### TASK BRIEF:
List each line of the data that holds the string "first".

### INFORMATION PROVIDED:
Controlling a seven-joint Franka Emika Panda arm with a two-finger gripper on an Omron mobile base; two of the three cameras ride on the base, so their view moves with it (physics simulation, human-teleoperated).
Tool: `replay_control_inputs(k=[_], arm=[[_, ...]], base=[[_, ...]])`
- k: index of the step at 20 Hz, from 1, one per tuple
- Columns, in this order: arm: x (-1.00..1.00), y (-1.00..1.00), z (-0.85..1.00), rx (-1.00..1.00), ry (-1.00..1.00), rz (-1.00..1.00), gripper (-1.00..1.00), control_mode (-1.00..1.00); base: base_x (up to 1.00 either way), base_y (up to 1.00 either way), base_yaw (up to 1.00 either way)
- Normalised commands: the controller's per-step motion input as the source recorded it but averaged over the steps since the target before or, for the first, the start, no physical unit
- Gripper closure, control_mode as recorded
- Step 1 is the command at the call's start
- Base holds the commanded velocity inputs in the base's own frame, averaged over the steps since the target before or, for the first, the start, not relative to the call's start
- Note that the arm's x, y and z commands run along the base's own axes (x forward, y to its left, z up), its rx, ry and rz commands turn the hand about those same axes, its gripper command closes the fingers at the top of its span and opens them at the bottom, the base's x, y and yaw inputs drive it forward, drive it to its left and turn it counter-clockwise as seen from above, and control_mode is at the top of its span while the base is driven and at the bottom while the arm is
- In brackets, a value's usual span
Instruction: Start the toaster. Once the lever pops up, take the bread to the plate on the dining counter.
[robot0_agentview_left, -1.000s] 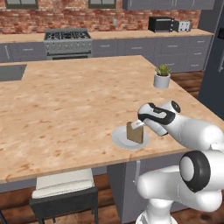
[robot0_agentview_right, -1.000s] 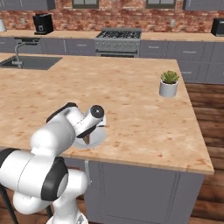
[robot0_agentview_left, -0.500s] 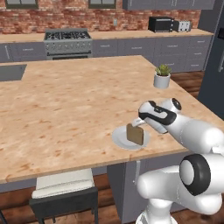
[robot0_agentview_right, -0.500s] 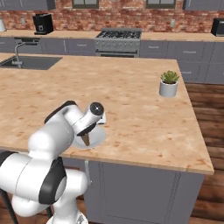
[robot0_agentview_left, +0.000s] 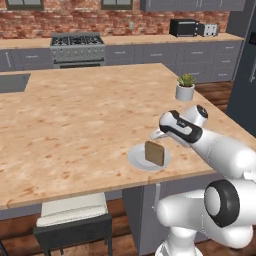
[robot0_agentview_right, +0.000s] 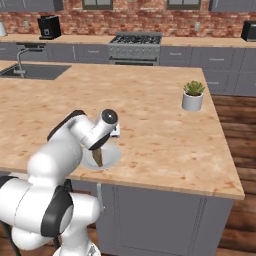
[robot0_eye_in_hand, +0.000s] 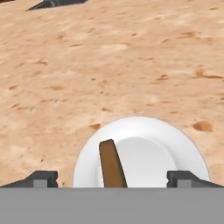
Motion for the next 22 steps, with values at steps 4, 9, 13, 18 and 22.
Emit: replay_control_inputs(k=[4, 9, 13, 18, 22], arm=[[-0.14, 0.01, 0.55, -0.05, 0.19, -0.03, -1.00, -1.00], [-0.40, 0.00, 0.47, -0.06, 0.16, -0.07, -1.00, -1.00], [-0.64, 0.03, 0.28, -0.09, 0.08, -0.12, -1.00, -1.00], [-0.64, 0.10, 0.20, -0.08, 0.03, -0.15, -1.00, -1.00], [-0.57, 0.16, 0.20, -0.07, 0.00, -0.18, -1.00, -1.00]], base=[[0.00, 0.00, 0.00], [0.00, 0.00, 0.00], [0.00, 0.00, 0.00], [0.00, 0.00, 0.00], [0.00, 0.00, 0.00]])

### ANSWER SECTION:
- Normalised commands: the controller's per-step motion input as the source recorded it but averaged over the steps since the target before or, for the first, the start, no physical unit
- Base holds the commanded velocity inputs in the base's own frame, averaged over the steps since the target before or, for the first, the start, not relative to the call's start

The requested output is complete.